#### Task details
Every line below between the line holding "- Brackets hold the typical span" and the line holding "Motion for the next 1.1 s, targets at", inclusive, should be repeated exactly, and all other lines omitted.

[Data extracted from a collection]
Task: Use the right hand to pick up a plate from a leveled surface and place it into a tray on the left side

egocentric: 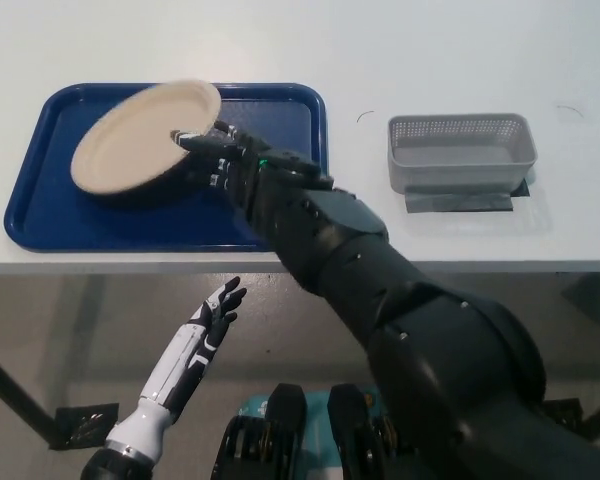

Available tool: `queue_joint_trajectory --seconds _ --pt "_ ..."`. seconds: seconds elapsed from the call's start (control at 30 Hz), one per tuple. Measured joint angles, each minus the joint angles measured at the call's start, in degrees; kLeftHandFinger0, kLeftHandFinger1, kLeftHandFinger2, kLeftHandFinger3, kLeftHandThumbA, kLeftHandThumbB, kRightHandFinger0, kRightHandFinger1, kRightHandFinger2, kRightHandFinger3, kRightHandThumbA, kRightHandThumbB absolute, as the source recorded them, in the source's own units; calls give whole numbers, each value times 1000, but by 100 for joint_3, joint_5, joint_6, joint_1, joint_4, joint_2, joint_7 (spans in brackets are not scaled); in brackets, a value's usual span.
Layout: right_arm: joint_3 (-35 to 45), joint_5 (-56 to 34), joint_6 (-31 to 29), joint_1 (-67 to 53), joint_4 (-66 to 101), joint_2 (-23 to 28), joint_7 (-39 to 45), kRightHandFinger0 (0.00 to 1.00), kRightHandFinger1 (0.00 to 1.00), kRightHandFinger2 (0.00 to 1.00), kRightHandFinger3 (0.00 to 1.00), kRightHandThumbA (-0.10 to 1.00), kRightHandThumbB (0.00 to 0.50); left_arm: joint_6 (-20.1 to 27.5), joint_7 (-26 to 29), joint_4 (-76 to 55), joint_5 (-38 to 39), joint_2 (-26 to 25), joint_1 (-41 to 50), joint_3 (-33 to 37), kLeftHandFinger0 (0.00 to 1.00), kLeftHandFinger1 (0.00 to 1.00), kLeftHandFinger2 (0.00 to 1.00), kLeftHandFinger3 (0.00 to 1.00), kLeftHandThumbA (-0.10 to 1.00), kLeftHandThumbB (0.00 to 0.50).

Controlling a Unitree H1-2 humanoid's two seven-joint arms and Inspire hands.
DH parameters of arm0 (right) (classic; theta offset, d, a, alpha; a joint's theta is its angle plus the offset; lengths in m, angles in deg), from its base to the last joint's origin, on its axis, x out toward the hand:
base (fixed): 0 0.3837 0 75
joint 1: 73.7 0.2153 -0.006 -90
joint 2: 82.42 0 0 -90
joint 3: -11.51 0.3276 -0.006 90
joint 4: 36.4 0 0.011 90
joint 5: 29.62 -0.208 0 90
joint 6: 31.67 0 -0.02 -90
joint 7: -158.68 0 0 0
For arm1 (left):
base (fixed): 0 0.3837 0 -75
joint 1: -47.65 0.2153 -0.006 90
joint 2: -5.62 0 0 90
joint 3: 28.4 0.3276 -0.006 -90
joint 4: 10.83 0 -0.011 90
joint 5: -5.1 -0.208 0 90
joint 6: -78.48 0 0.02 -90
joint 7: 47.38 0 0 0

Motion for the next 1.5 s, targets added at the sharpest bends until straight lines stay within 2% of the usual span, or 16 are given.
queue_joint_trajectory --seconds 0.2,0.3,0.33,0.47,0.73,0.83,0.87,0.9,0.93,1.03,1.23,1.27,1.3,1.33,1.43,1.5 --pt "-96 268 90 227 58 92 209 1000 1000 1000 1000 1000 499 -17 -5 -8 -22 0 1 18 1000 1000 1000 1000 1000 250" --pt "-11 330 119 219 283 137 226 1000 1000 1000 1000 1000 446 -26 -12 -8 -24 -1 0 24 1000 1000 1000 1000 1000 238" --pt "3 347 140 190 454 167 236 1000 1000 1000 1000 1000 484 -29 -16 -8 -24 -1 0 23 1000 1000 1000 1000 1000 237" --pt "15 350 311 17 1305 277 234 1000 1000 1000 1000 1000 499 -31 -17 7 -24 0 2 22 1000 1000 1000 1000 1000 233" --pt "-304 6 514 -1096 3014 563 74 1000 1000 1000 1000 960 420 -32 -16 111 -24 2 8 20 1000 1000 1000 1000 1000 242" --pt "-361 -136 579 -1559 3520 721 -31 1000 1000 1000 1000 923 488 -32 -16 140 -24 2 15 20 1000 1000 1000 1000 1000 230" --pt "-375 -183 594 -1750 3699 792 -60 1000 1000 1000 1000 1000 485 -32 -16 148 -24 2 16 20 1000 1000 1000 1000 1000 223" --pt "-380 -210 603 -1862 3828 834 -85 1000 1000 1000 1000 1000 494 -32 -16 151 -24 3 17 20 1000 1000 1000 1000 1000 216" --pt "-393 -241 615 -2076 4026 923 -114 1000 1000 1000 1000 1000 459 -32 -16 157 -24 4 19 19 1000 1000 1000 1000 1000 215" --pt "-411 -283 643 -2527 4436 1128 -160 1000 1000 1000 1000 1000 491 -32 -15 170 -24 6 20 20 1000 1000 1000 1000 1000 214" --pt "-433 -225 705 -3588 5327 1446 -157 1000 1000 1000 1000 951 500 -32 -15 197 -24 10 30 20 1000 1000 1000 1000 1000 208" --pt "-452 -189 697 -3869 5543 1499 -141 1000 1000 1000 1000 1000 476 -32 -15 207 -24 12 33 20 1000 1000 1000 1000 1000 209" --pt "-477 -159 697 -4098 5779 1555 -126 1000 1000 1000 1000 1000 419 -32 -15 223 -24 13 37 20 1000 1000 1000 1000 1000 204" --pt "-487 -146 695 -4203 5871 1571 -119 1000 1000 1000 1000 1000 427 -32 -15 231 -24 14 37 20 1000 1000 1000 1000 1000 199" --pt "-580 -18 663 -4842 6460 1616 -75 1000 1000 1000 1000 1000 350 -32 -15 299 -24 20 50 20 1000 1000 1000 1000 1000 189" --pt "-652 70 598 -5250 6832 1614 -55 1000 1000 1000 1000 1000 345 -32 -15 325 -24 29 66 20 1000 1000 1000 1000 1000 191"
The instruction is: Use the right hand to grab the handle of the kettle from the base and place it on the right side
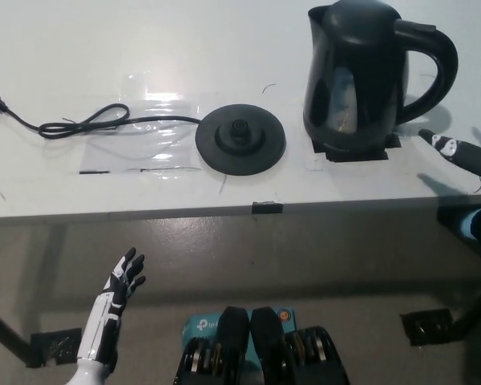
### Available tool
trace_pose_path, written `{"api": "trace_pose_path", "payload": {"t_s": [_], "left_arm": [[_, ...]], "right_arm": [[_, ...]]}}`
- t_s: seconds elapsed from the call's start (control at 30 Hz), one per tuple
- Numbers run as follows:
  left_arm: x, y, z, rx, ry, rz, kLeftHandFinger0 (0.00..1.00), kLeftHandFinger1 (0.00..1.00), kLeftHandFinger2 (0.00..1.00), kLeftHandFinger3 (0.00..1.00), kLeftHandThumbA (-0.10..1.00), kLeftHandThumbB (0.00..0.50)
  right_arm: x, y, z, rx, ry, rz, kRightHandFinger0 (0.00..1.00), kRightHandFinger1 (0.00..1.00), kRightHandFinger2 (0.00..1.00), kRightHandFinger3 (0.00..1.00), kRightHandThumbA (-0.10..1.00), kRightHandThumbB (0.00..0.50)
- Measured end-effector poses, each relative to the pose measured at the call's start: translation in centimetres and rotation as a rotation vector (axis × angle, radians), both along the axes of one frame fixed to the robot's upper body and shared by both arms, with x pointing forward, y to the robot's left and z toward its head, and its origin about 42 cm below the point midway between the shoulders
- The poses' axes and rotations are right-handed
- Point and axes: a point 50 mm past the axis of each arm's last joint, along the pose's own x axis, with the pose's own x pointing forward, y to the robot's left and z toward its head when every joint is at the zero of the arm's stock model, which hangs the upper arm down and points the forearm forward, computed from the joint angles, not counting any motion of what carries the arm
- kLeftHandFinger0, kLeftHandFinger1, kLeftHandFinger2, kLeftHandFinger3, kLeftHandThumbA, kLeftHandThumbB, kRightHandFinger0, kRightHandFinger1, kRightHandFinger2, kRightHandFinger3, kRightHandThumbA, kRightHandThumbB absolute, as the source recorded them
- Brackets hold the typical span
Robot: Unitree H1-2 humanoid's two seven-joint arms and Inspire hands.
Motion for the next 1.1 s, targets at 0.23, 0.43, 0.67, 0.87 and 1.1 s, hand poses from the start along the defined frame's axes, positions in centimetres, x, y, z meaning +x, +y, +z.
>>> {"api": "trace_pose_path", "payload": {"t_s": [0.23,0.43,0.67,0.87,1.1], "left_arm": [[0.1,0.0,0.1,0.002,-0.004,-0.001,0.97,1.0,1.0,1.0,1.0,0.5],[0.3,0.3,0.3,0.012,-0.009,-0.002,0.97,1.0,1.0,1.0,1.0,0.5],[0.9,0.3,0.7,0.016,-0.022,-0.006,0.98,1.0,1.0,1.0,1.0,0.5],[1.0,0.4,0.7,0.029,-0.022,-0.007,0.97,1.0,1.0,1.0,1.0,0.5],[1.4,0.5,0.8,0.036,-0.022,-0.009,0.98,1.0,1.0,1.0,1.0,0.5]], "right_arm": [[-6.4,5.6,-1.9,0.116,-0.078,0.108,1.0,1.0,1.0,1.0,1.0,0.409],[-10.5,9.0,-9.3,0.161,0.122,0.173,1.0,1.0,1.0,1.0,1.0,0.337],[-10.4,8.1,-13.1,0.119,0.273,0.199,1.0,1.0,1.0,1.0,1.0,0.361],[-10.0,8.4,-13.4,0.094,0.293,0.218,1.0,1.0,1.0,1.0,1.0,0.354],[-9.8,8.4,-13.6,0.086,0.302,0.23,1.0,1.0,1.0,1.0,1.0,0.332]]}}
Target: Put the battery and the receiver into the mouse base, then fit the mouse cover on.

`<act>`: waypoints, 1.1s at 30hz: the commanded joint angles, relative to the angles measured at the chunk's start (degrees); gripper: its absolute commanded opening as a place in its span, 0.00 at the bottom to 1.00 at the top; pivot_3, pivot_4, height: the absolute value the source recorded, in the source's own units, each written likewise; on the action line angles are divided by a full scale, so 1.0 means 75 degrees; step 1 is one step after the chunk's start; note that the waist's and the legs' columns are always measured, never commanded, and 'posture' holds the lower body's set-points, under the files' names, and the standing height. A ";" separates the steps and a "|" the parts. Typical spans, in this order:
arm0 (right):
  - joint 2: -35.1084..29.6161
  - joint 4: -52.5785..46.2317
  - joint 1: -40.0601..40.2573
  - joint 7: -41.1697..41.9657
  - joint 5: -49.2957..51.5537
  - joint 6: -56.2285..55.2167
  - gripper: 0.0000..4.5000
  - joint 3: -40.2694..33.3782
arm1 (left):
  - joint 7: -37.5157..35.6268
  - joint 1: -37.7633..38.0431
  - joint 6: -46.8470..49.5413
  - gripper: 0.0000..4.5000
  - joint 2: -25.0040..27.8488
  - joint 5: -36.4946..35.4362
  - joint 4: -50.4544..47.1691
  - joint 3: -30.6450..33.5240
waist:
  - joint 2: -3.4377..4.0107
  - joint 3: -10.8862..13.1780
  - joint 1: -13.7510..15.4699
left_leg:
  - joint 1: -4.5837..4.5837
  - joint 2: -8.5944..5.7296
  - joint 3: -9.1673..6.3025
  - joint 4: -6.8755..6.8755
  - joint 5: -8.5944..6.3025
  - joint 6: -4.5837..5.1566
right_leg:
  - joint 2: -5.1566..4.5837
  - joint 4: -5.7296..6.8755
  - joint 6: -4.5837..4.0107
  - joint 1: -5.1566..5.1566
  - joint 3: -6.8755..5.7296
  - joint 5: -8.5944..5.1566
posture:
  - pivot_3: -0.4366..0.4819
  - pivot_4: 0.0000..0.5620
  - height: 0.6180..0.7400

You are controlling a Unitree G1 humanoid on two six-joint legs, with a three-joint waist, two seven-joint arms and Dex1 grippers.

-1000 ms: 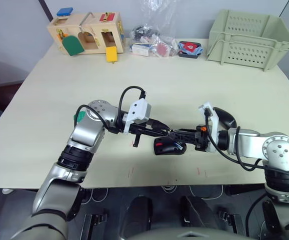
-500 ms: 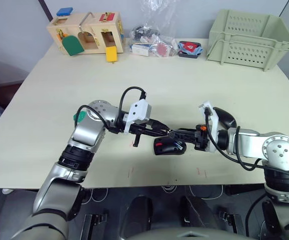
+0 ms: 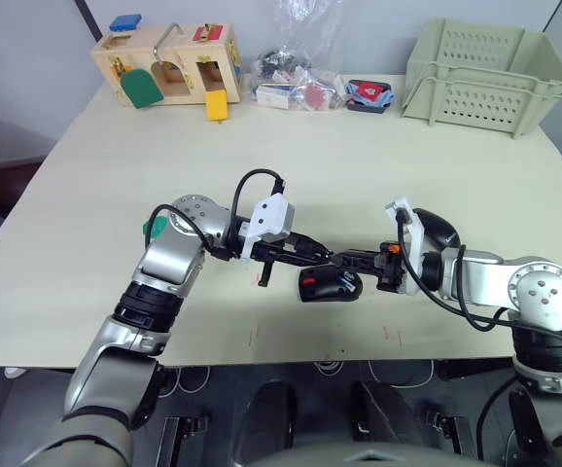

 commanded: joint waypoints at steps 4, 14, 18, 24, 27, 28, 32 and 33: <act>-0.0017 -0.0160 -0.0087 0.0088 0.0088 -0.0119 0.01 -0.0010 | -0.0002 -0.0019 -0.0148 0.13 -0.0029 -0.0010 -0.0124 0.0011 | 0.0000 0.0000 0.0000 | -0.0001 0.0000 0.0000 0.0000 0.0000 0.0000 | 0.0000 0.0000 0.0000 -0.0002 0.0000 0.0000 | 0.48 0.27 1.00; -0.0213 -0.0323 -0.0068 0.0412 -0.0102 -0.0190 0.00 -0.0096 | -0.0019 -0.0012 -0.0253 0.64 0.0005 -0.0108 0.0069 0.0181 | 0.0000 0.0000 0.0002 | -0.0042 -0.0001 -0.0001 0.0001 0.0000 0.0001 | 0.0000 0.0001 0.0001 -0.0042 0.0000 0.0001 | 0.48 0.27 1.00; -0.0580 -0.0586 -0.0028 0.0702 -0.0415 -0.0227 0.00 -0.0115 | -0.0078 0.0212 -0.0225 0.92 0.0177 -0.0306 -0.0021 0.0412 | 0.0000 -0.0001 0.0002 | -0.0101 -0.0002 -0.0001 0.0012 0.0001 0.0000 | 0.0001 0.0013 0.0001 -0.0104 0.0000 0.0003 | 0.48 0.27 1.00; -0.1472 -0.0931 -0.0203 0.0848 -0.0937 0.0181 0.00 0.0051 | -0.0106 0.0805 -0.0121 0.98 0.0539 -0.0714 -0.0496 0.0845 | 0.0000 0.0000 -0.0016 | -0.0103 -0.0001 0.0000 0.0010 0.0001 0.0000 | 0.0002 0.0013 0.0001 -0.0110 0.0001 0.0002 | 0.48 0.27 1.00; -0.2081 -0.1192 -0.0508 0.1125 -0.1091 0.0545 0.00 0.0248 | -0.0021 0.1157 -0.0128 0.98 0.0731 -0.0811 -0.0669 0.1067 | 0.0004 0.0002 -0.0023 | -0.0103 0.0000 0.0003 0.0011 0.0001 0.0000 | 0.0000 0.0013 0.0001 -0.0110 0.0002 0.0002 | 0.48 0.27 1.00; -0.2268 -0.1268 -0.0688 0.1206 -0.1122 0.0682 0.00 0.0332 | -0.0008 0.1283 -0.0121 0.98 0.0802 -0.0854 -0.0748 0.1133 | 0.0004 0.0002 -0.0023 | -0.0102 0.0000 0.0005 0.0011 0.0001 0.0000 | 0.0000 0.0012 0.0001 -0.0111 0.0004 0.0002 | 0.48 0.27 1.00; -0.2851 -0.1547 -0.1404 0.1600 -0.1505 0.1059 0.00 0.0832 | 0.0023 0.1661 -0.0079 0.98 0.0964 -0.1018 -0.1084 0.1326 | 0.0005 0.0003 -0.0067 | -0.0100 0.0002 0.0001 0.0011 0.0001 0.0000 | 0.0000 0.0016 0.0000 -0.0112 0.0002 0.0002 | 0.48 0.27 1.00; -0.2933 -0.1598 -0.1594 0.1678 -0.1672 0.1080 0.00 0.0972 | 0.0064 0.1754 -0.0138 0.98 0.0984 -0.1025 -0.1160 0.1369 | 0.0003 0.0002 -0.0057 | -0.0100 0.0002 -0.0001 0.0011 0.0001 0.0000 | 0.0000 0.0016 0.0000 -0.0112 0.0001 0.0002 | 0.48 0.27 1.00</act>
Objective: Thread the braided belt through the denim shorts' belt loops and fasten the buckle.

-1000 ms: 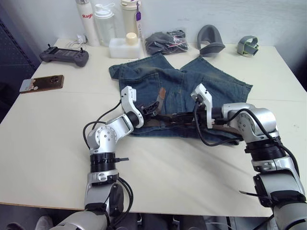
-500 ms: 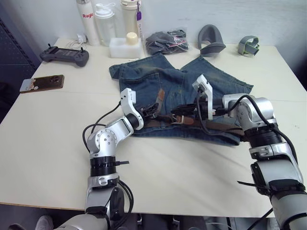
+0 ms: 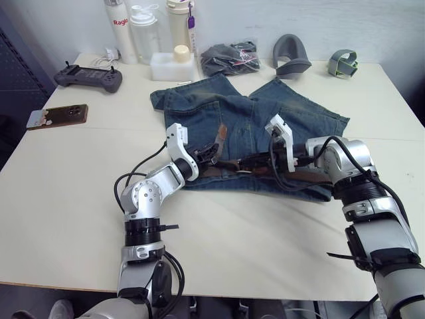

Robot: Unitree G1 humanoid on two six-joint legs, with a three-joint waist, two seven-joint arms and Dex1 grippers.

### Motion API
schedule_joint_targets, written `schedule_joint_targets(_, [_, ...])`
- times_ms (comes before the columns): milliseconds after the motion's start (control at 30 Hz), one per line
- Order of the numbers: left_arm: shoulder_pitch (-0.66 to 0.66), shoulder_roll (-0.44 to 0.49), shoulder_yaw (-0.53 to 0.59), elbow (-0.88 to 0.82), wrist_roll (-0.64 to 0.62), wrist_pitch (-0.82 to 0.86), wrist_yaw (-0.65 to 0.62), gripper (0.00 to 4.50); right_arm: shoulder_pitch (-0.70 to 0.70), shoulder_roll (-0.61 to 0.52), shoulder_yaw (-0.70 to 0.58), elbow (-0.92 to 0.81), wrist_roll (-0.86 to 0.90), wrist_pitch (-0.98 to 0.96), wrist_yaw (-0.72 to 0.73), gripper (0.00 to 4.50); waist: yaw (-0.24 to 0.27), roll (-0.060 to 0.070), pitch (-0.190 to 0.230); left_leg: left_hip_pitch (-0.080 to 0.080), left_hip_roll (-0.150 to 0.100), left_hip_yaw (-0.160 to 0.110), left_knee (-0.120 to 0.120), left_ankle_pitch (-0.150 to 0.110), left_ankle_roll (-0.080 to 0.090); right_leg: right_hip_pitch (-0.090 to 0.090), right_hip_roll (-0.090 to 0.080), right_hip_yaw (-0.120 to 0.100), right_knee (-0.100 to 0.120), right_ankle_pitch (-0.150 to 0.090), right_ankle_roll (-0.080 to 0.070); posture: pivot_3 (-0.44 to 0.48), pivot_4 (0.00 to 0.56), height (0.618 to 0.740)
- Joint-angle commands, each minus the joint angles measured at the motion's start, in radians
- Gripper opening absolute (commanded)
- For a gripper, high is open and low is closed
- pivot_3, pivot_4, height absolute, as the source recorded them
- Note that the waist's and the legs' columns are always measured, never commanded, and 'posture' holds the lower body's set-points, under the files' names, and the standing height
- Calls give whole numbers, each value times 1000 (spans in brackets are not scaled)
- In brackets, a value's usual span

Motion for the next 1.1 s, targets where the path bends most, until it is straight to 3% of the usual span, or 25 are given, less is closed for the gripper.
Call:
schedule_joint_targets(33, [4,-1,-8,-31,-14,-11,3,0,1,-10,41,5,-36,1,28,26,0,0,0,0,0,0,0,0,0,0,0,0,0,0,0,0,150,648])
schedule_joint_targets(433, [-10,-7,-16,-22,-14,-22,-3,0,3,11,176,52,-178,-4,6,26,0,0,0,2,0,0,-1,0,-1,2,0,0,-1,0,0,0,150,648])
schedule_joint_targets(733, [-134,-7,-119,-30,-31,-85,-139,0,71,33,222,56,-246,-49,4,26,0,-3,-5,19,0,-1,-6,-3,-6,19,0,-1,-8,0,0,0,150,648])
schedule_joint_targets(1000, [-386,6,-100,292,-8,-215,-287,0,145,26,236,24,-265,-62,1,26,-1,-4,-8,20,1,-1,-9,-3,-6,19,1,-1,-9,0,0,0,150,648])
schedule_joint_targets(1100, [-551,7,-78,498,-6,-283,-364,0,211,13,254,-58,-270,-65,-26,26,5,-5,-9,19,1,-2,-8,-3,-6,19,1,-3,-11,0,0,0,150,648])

#### Finished task
- Brackets hold the typical span
Robot: Unitree H1-2 humanoid's two seven-joint arms and Inspire hands.
Motion for the next 1.1 s, targets at 0.23, 0.43, 0.67, 0.87 and 1.1 s, hand poses from the start along the defined frame's axes, positions in centimetres, x, y, z meaning +x, +y, +z.

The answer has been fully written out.